I know I may have over thought the situation. I know that I most likely didn’t need to do it. But it was something that was bothering me over the last few days. You see, as I continue to try and make sense of my life, I tend to get too into my own head. And then I start to feel guilty for things that I probably shouldn’t feel guilty for. Confused? Yeah, sorry about that. I should have said that I sent Her and our friend an apology message for my actions in this post. I felt guilty for avoiding Her. I felt guilty for avoiding our friends because they were sitting with Her. And I couldn’t sleep last night because the guilt was overwhelming, so I sent apology messages to Her and our friend.
And the worst part? Now I just feel stupid. But what can I do? Those messages exist now. I haven’t received an answer from either of them, and now I don’t really expect an answer from either of them. Especially from Her. I hate how much of me she still has. I hate that I know all of these things about myself and that I continue to make senseless mistakes. I hate that I’m too afraid to talk to people about these feeling welling up inside of me because I fear they are all starting to get sick of me being hung up on Her. And I hate that that fear always leads to me doing something stupid or unnecessary. And I hate that I can’t get to bed at a decent hour because my mind is so full of lists of things I need to do wrapped around my worries about Her and worries about my sister and all of her ridiculous teenage rebelliousness. I hate that spending more time with her over the last couple of months only culminated in a family intervention that ended after she told me to “Fuck off and die.” And what I hate the most is how selfish I am. I hate that I don’t care that she’s on a fast track to fucking up her life. I’m so wrapped up in my own shit that I don’t even know what to do anymore to help my parents. I tried talking to her. I tried listening to her. I tried offering advice. And I tried to simply be her big brother. Nothing’s worked and it’s made me feel like a failure. It makes me feel like I’ll be a terrible parent one day. And my sister, well, she is proof that there is some sort of magic that exists in the world, and she has always been my reminder of all of the things I believed about the world when I was nine years-old.
Back when I was seven or eight (I actually don’t remember, it could have been even earlier) my mom told me I was going to have a baby brother or sister.
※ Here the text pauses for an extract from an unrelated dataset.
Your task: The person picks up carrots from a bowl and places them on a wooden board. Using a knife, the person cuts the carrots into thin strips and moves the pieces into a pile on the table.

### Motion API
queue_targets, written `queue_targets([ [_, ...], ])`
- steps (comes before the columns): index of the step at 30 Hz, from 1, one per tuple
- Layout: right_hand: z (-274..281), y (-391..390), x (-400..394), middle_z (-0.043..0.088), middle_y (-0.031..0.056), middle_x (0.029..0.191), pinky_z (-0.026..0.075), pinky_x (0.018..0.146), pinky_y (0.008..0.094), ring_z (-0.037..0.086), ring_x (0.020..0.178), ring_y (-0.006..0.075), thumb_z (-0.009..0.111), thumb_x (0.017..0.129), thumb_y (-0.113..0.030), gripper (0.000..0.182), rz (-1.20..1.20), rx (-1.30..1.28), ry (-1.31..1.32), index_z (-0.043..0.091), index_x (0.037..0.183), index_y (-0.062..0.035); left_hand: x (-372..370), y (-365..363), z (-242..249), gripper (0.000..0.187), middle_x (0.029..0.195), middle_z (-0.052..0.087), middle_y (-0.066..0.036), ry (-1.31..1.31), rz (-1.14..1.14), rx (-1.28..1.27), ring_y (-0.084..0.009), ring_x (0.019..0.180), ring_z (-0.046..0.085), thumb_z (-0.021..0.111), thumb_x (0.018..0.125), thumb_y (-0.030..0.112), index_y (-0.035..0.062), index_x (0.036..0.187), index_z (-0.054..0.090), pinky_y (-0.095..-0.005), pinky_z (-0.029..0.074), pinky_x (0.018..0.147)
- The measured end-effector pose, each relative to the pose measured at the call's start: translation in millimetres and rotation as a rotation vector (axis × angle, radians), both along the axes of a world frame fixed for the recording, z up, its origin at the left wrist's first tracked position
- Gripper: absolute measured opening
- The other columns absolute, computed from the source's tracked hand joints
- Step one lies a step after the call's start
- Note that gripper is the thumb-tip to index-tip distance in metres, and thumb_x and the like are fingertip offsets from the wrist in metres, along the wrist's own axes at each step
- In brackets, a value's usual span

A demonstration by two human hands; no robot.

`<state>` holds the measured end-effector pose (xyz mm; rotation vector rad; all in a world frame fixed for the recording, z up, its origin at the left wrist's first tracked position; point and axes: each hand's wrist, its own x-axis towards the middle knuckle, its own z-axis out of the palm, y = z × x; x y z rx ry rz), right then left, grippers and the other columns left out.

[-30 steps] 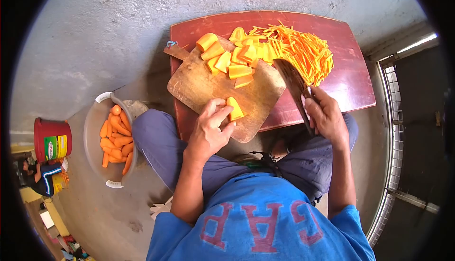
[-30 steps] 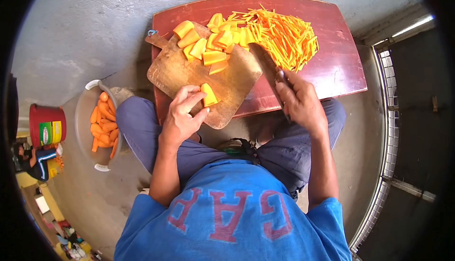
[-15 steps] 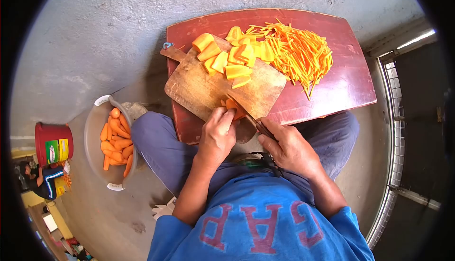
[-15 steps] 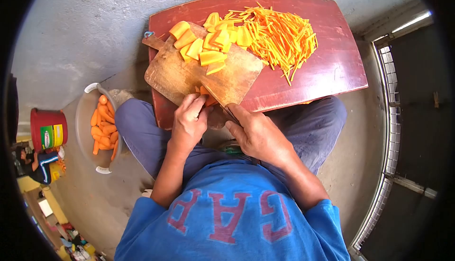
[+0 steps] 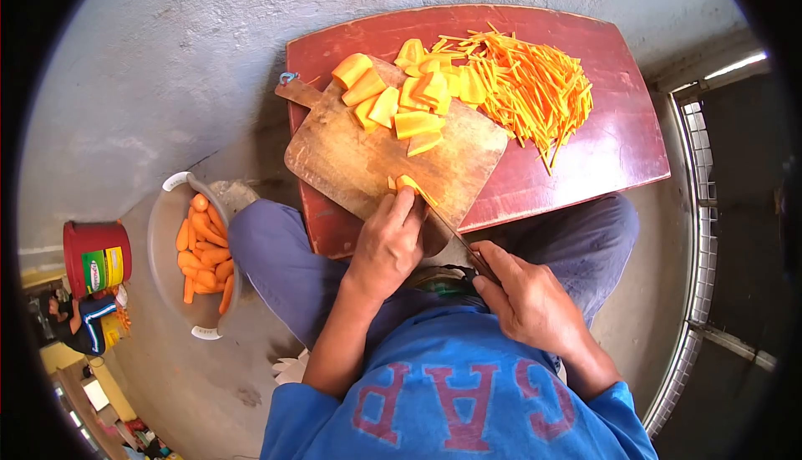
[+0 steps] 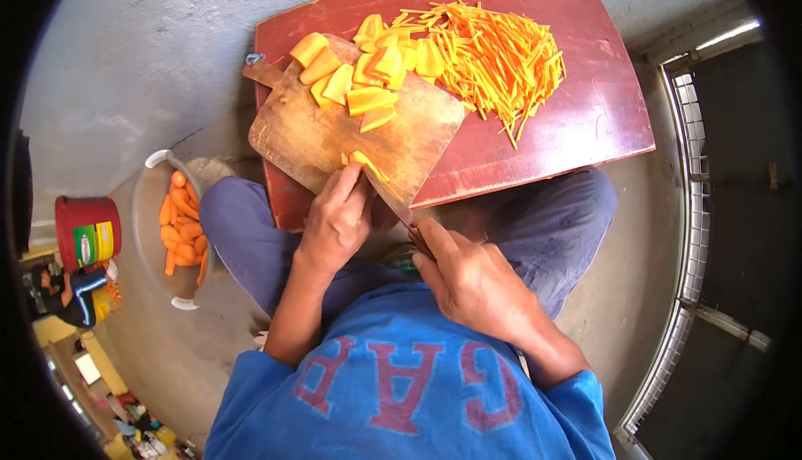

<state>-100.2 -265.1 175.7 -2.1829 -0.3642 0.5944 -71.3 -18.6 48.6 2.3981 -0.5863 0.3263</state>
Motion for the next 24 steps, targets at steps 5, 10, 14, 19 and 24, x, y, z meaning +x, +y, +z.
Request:
queue_targets([
  [5, -22.0, 14.2, 17.4, 0.077, 0.0325, 0.12, 0.061, 0.088, 0.0588, 0.075, 0.109, 0.0556, 0.072, 0.11, -0.009, 0.047, 0.028, 0.031, -0.004, 0.058, 0.153, 0.0021, 0.4, 0.5, -8.4, 0.04, 0.133, 0.065, -0.028, 0.005, -0.004, -0.061, -0.0461, 0.105, 0.067, 0.068, 0.084, -0.009, -0.0125, 0.123, 0.075, -0.0546, 0.063, 0.093],
  [10, -29.4, 25.7, 28.8, 0.076, 0.0344, 0.116, 0.059, 0.084, 0.0613, 0.074, 0.107, 0.0567, 0.07, 0.11, -0.007, 0.039, 0.069, -0.029, -0.045, 0.059, 0.146, 0.0032, 0.8, -1.3, -1.5, 0.042, 0.136, 0.067, -0.028, -0.031, -0.01, -0.092, -0.0472, 0.104, 0.068, 0.069, 0.083, -0.011, -0.0114, 0.124, 0.077, -0.0552, 0.064, 0.092],
  [14, -15.7, 20.3, 11.7, 0.076, 0.0343, 0.109, 0.058, 0.082, 0.0616, 0.074, 0.102, 0.0577, 0.071, 0.11, -0.009, 0.036, 0.022, 0.049, -0.086, 0.059, 0.143, 0.0027, 1.6, -4.1, -5.2, 0.04, 0.132, 0.067, -0.028, -0.035, 0.017, -0.106, -0.0471, 0.104, 0.068, 0.07, 0.082, -0.012, -0.0112, 0.121, 0.077, -0.0552, 0.064, 0.09],
  [19, -44.9, 26.1, 37.8, 0.075, 0.0338, 0.105, 0.057, 0.079, 0.0613, 0.073, 0.098, 0.0564, 0.069, 0.111, -0.009, 0.035, 0.061, 0.023, -0.084, 0.06, 0.143, 0.0022, 1.2, -4.6, -5.1, 0.03, 0.121, 0.068, -0.025, -0.024, 0.031, -0.144, -0.0456, 0.101, 0.069, 0.072, 0.085, -0.015, -0.0102, 0.114, 0.076, -0.0539, 0.063, 0.088],
  [24, -22.4, 21.6, 22.8, 0.074, 0.034, 0.099, 0.057, 0.077, 0.0605, 0.074, 0.094, 0.0562, 0.07, 0.111, -0.011, 0.03, 0.034, 0.075, -0.117, 0.061, 0.137, 0.0035, 0.7, -1.2, -12.9, 0.029, 0.117, 0.07, -0.023, -0.049, 0.047, -0.193, -0.0447, 0.102, 0.071, 0.074, 0.085, -0.017, -0.0103, 0.114, 0.076, -0.053, 0.063, 0.088],
])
I was so incredibly excited as being an only child was beginning to bore me. But something went wrong and my mom lost that baby. I don’t really remember much from that time, but what I do remember is being about nine years old and begging my parents for a little sister. They simply laughed and smiled and told me they would do their best. Six months after my tenth birthday, my little sister was born and I was proudest, happiest big brother you would ever see. Believe me, I have the photos to prove it. I remember sitting in the hospital after school and being presented with a t-shirt that proudly exclaimed, “I AM the big brother!” and I remember seeing my baby sister for the first time. Even at ten years-old I understood that something special happened. I asked for a sister and poof! There she was right in front of me, eyes closed, hands balled into fists, lying peacefully in my mom’s arms. My mom wanted to name her Christine, but I insisted that we named her after a childhood friend of mine who had recently moved to Maine, and my parents were kind enough to listen to me. So, you see, my sister is more special to me than any other person in the world. More special to me than even She ever was.
And now, as I watch her smoke weed, skip class, and continuously lie to myself and our parents, I can’t help but constantly be worried about her. And as she continues to feel invincible, all I can do is sit helplessly and watch, and pray that she figures herself out soon. I don’t even care about the weed. I’ve done my own research on the “drug” and it’s far more helpful than harmful, when used responsibly, anyway. And I don’t care about her skipping class. She gets good grades, but let’s face it, none of that matters past college. I do care about her lying and I do care about the unnecessary stress she creates fro our parents. In that intervention she told us that she feels suffocated at home, that the rules are too strict, and that she can’t wait to be 18 so she can move out. When I pointed out that when she’s home, she’s in her room and unbothered, and when I pointed out that her curfew is midnight (which we found out is actually later than all of her friends’ curfews), and when I pointed out that she doesn’t have to pay for her cell phone bill, car insurance, gas, food, etc., all she had to say was, “So?” I don’t know what it is inside her that makes her think her life is so hard, but it’s incredibly frustrating. And it kills me that I don’t care to do anything else to try and help her. Just like everyone else in my life (by that I mean, Her, of course) she’s made up her mind and there’s nothing I can do about it.
And now? Well, now I get to sit and watch as everything I once believed in continues to crumble around me. A lot of the time I just want to stop being around, but then I remember that if I’m gone, my sister would never forgive me, my parents would never forgive her, and the world as we know it will most likely end. Sometimes I wish she was still that little three year-old girl that would grab my pinky and hold onto me everywhere I went. Those were the best days: me on the precipice of losing my innocence, her seemingly forever innocent. I wish we could’ve stayed that way forever.